There also exists cuda-gdb[1], a first-party GDB for NVIDIA's CUDA. I've found it to be pretty good. Since CUDA uses a threading model, it works well with the GDB thread ergonomics (though you can only single-step at the warp granularity IIRC by the nature of SM execution).
For NVIDIA cards, you can use NSight. There's also RenderDoc that works on a large number of GPUs.
Tangent: is anyone using a 7900 XTX for local inference/diffusion? I finally installed Linux on my gaming pc, and about 95% of the time it is just sitting off collecting dust. I would love to put this card to work in some capacity.
Non-AMD, but Metal actually has a [relatively] excellent debugger and general dev tooling. It's why I prefer to do all my GPU work Metal-first and then adapt/port to other systems after that: https://developer.apple.com/documentation/Xcode/Metal-debugg...
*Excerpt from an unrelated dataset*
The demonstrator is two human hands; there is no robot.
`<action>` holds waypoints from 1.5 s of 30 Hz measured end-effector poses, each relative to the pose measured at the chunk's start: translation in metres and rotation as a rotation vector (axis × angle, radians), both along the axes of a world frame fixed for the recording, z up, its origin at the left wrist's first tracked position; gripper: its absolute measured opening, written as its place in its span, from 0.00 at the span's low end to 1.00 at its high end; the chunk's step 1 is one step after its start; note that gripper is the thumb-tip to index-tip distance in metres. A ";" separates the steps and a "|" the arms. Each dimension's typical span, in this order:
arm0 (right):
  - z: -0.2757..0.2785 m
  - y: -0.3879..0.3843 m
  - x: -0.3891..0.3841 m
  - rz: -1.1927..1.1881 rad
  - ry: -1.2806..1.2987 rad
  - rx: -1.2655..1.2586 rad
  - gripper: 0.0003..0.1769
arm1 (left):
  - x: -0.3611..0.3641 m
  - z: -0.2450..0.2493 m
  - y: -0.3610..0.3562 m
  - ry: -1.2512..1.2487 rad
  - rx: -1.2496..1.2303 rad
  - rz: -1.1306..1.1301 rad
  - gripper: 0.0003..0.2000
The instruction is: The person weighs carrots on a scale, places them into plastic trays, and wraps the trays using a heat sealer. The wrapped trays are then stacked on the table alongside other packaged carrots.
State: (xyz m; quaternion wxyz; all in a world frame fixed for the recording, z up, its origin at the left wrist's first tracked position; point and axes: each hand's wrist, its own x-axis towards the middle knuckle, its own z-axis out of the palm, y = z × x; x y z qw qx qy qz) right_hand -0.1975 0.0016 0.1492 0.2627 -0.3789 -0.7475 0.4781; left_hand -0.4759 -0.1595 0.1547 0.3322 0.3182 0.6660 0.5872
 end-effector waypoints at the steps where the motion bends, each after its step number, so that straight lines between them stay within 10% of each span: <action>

I'm not like a AAA game developer or anything so I don't know how it holds up in intense 3D environments, but for my use cases it's been absolutely amazing. To the point where I recommend people who are dabbling in GPU work grab a Mac (Apple Silicon often required) since it's such a better learning and experimentation environment.
I'm sure it's linked somewhere there but in addition to traditionally debugging, you can actually emit formatted log strings from your shaders and they show up interleaved with your app logs. Absolutely bonkers.
The app I develop is GPU-powered on both Metal and OpenGL systems and I haven't been able to find anything that comes near the quality of Metal's tooling in the OpenGL world. A lot of stuff people claim is equivalent but for someone who has actively used both, I strongly feel it doesn't hold a candle to what Apple has done.